Problem requirements: Restate each line of the listing exactly, without carrying over any pictures.
= = = = =
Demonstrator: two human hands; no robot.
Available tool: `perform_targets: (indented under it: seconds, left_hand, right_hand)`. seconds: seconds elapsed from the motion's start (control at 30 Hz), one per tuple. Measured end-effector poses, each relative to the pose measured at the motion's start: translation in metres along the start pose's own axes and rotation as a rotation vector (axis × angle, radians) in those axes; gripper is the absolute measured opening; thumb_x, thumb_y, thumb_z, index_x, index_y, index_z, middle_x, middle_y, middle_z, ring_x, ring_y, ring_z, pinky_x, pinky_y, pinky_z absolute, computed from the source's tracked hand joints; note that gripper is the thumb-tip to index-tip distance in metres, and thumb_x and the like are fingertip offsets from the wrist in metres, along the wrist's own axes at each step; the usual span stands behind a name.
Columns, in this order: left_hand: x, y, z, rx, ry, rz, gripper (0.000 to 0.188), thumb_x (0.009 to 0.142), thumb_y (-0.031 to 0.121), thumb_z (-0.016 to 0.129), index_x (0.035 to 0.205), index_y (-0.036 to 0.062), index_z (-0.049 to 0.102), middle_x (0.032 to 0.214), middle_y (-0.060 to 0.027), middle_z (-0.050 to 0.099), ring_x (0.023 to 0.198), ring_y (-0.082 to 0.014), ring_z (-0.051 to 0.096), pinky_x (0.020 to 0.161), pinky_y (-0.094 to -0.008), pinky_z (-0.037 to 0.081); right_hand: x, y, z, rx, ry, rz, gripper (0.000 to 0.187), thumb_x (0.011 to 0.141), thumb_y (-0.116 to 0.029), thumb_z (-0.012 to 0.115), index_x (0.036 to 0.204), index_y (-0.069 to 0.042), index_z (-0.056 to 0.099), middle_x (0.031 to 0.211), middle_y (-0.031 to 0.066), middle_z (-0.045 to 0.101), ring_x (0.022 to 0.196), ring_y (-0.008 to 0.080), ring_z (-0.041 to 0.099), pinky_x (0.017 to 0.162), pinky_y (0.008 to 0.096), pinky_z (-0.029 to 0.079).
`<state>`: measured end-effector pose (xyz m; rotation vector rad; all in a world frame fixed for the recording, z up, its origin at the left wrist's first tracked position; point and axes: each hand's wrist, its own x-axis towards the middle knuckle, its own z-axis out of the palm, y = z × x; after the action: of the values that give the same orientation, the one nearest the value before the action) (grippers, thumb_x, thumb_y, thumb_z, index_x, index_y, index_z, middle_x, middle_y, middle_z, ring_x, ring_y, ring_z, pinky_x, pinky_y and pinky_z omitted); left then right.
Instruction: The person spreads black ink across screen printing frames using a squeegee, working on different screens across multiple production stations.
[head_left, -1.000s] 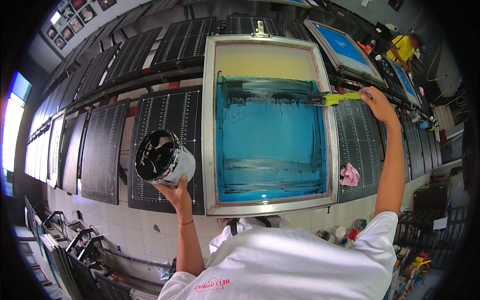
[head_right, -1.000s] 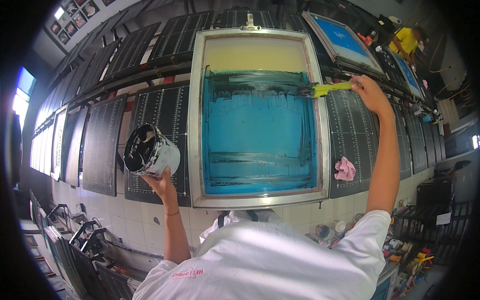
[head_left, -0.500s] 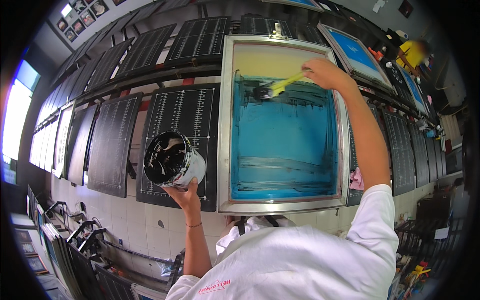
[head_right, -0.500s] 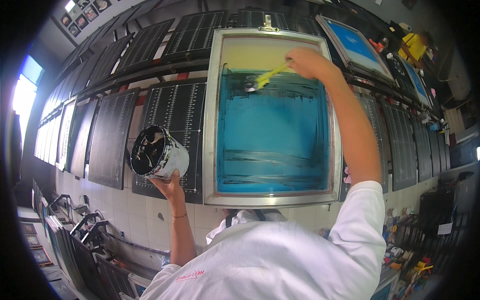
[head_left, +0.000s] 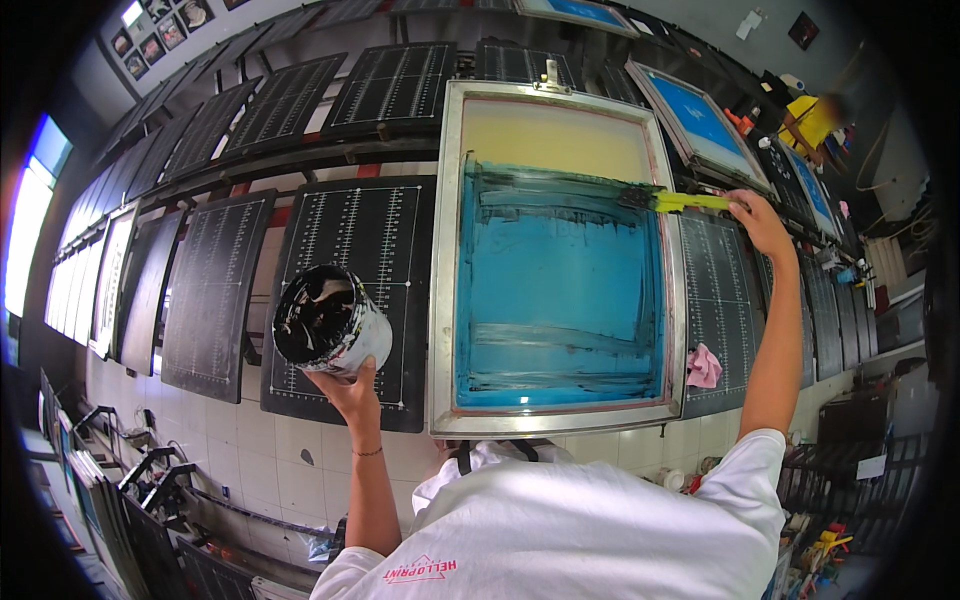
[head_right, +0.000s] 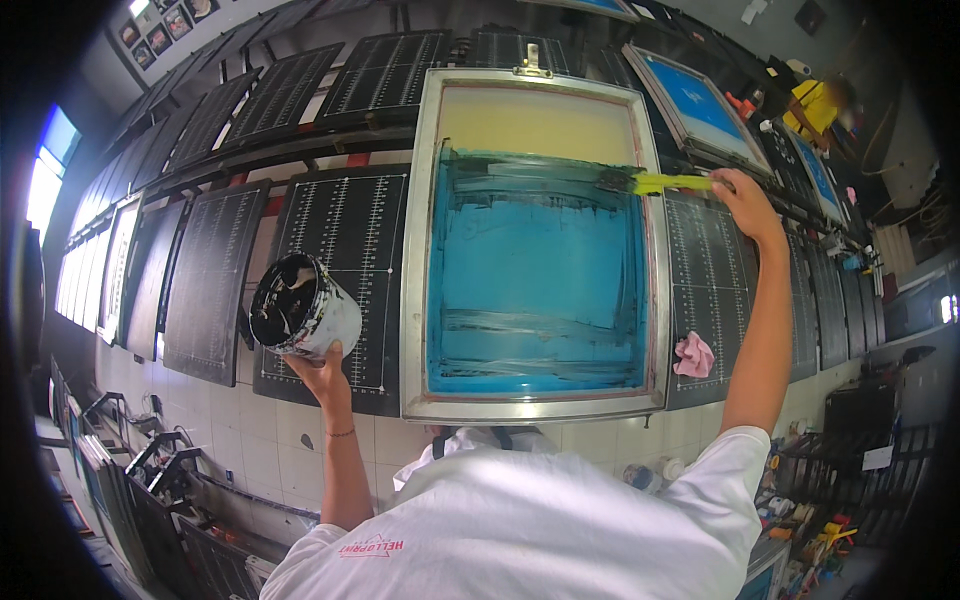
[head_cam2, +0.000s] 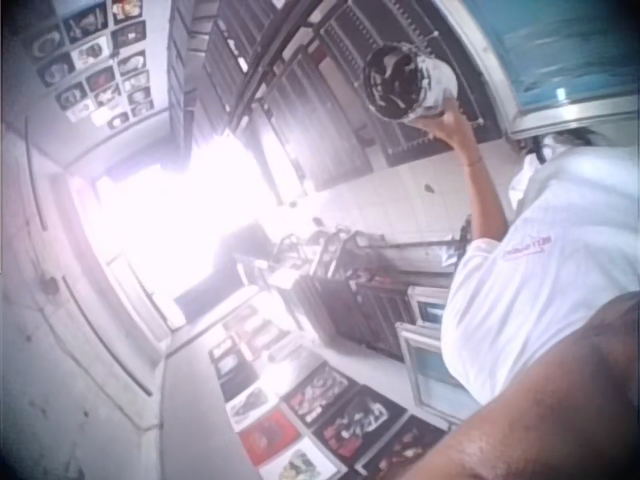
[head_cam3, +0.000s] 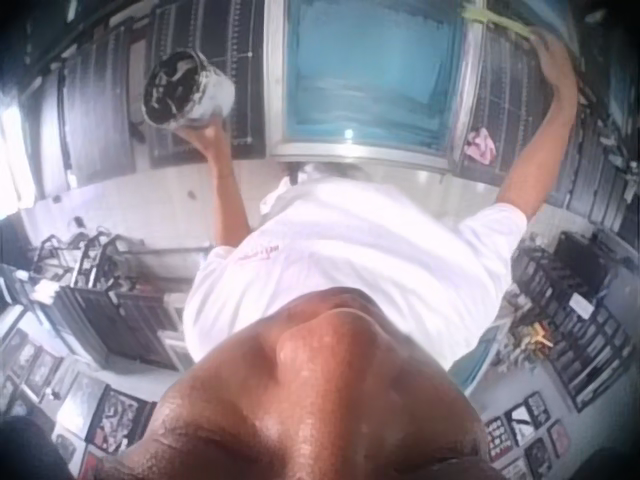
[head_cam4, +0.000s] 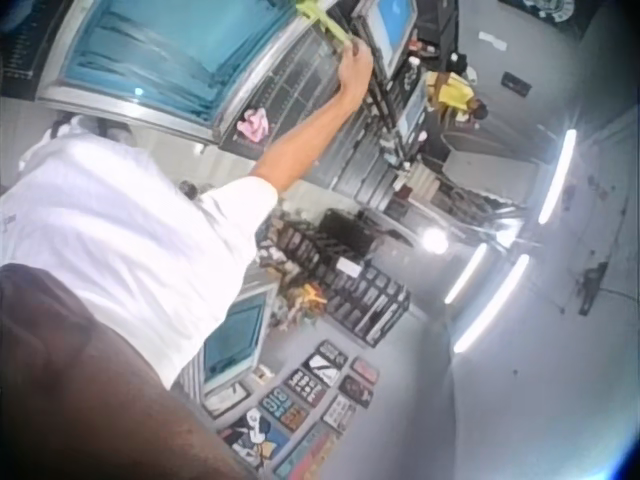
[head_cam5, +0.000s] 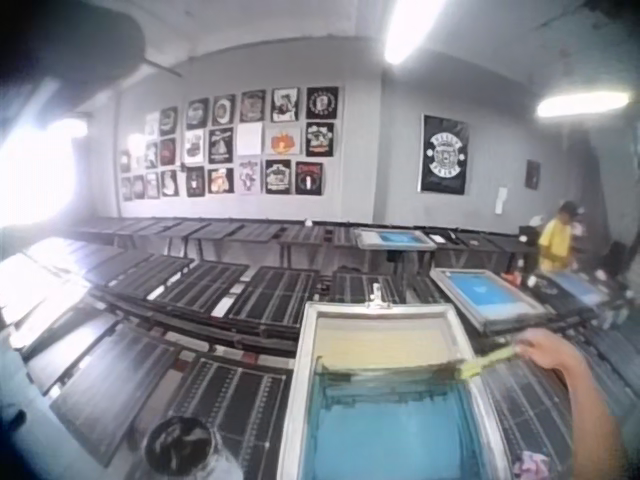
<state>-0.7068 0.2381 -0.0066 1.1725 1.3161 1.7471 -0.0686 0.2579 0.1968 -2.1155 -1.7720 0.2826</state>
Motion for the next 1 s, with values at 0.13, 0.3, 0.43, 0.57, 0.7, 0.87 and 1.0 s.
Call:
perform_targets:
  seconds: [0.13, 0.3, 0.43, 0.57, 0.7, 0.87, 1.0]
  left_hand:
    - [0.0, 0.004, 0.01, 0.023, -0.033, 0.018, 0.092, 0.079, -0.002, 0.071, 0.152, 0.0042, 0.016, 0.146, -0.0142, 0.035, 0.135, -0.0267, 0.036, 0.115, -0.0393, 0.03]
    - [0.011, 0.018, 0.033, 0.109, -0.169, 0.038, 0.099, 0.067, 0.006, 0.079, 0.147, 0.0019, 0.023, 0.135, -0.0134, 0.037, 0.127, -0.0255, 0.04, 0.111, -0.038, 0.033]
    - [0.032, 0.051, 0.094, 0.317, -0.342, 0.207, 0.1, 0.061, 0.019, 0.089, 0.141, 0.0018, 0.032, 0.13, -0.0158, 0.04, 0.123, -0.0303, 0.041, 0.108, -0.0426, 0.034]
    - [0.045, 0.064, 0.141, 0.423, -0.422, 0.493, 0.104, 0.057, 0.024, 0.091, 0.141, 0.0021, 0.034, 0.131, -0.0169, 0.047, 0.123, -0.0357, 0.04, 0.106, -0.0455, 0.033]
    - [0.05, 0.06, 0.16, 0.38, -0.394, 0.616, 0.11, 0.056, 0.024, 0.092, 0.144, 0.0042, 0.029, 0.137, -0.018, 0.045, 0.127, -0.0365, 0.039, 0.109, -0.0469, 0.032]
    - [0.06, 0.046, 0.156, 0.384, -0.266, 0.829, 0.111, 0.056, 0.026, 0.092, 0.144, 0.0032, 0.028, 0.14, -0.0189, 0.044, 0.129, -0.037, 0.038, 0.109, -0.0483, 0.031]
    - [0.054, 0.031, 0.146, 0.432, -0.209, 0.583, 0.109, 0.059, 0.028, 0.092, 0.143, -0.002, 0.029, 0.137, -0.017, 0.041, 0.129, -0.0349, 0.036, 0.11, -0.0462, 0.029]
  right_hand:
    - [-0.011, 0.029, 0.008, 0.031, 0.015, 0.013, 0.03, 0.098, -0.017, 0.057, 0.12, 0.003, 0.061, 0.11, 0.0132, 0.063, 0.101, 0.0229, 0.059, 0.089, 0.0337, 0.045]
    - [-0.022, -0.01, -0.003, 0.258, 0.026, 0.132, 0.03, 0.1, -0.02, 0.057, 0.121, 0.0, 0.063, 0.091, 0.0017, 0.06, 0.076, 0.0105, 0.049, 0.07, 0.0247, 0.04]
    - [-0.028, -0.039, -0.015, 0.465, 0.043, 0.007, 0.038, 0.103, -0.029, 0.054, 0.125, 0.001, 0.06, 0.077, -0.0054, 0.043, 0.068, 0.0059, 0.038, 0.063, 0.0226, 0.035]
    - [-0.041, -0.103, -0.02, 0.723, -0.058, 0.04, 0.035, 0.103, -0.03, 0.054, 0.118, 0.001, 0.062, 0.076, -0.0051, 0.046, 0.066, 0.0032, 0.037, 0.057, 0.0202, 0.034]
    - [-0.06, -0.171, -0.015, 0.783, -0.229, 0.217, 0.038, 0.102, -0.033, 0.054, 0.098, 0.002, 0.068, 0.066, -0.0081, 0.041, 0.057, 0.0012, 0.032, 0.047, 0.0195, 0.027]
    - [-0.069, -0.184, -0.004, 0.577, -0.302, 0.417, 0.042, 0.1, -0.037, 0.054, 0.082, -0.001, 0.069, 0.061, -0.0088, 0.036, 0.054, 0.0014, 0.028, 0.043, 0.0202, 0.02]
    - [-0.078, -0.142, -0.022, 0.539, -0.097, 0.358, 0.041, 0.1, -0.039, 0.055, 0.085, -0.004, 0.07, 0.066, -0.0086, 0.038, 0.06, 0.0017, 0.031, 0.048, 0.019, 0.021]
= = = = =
Answer box:
Demonstrator: two human hands; no robot.
Available tool: `perform_targets: (indented under it: seconds, left_hand, right_hand)`. seconds: seconds elapsed from the motion's start (control at 30 Hz), one per tuple. Measured end-effector poses, each relative to the pose measured at the motion's start: translation in metres along the start pose's own axes and rotation as a rotation vector (axis × angle, radians) in those axes; gripper is the absolute measured opening; thumb_x, thumb_y, thumb_z, index_x, index_y, index_z, middle_x, middle_y, middle_z, ring_x, ring_y, ring_z, pinky_x, pinky_y, pinky_z absolute, computed from the source's tracked hand joints; note that gripper is the thumb-tip to index-tip distance in metres, and thumb_x and the like are fingertip offsets from the wrist in metres, along the wrist's own axes at each step; the usual span stands behind a name.
Columns, in this order: left_hand: x, y, z, rx, ry, rz, gripper (0.000 to 0.188), thumb_x (0.009 to 0.142), thumb_y (-0.031 to 0.121), thumb_z (-0.016 to 0.129), index_x (0.035 to 0.205), index_y (-0.036 to 0.062), index_z (-0.049 to 0.102), middle_x (0.032 to 0.214), middle_y (-0.060 to 0.027), middle_z (-0.050 to 0.099), ring_x (0.023 to 0.198), ring_y (-0.082 to 0.014), ring_z (-0.051 to 0.096), pinky_x (0.020 to 0.161), pinky_y (-0.094 to -0.008), pinky_z (-0.037 to 0.081); right_hand: x, y, z, rx, ry, rz, gripper (0.000 to 0.187), thumb_x (0.011 to 0.141), thumb_y (-0.116 to 0.029), thumb_z (-0.012 to 0.115), index_x (0.036 to 0.204), index_y (-0.069 to 0.042), index_z (-0.056 to 0.099), middle_x (0.031 to 0.211), middle_y (-0.031 to 0.066), middle_z (-0.045 to 0.101), ring_x (0.022 to 0.196), ring_y (-0.008 to 0.080), ring_z (-0.041 to 0.099), pinky_x (0.017 to 0.162), pinky_y (0.008 to 0.096), pinky_z (-0.029 to 0.079).
`<state>`: measured end-effector pose (xyz m; rotation vector rad; all in a world frame fixed for the recording, z up, its origin at the left wrist's first tracked position; point and axes: each hand's wrist, its own x-axis towards the middle knuckle, its own z-axis out of the palm, y = z × x; after the action: of the values that give the same orientation, the one nearest the value before the action) (grippers, thumb_x, thumb_y, thumb_z, index_x, index_y, index_z, middle_x, middle_y, middle_z, ring_x, ring_y, ring_z, pinky_x, pinky_y and pinky_z omitted); left then right.
Instruction: The person spreads black ink across screen printing frames using a squeegee, working on different screens across multiple production stations.
[head_left, -1.000s] 
[head_right, -1.000s] 
[head_left, -0.500s] 
[head_right, -0.500s] 
[head_left, +0.000s] 
[head_right, +0.000s] 
[head_cam2, +0.000s] 
[head_cam3, +0.000s] 
[head_cam4, +0.000s] 
[head_cam5, +0.000s] 
<state>-0.7068 0.2381 -0.0066 1.1725 1.3161 1.7471 -0.0686 0.2579 0.1968 -2.1155 -1.7720 0.2826</state>
Motion for the next 1 s, with values at 0.13, 0.3, 0.43, 0.57, 0.7, 0.87 and 1.0 s.
Call:
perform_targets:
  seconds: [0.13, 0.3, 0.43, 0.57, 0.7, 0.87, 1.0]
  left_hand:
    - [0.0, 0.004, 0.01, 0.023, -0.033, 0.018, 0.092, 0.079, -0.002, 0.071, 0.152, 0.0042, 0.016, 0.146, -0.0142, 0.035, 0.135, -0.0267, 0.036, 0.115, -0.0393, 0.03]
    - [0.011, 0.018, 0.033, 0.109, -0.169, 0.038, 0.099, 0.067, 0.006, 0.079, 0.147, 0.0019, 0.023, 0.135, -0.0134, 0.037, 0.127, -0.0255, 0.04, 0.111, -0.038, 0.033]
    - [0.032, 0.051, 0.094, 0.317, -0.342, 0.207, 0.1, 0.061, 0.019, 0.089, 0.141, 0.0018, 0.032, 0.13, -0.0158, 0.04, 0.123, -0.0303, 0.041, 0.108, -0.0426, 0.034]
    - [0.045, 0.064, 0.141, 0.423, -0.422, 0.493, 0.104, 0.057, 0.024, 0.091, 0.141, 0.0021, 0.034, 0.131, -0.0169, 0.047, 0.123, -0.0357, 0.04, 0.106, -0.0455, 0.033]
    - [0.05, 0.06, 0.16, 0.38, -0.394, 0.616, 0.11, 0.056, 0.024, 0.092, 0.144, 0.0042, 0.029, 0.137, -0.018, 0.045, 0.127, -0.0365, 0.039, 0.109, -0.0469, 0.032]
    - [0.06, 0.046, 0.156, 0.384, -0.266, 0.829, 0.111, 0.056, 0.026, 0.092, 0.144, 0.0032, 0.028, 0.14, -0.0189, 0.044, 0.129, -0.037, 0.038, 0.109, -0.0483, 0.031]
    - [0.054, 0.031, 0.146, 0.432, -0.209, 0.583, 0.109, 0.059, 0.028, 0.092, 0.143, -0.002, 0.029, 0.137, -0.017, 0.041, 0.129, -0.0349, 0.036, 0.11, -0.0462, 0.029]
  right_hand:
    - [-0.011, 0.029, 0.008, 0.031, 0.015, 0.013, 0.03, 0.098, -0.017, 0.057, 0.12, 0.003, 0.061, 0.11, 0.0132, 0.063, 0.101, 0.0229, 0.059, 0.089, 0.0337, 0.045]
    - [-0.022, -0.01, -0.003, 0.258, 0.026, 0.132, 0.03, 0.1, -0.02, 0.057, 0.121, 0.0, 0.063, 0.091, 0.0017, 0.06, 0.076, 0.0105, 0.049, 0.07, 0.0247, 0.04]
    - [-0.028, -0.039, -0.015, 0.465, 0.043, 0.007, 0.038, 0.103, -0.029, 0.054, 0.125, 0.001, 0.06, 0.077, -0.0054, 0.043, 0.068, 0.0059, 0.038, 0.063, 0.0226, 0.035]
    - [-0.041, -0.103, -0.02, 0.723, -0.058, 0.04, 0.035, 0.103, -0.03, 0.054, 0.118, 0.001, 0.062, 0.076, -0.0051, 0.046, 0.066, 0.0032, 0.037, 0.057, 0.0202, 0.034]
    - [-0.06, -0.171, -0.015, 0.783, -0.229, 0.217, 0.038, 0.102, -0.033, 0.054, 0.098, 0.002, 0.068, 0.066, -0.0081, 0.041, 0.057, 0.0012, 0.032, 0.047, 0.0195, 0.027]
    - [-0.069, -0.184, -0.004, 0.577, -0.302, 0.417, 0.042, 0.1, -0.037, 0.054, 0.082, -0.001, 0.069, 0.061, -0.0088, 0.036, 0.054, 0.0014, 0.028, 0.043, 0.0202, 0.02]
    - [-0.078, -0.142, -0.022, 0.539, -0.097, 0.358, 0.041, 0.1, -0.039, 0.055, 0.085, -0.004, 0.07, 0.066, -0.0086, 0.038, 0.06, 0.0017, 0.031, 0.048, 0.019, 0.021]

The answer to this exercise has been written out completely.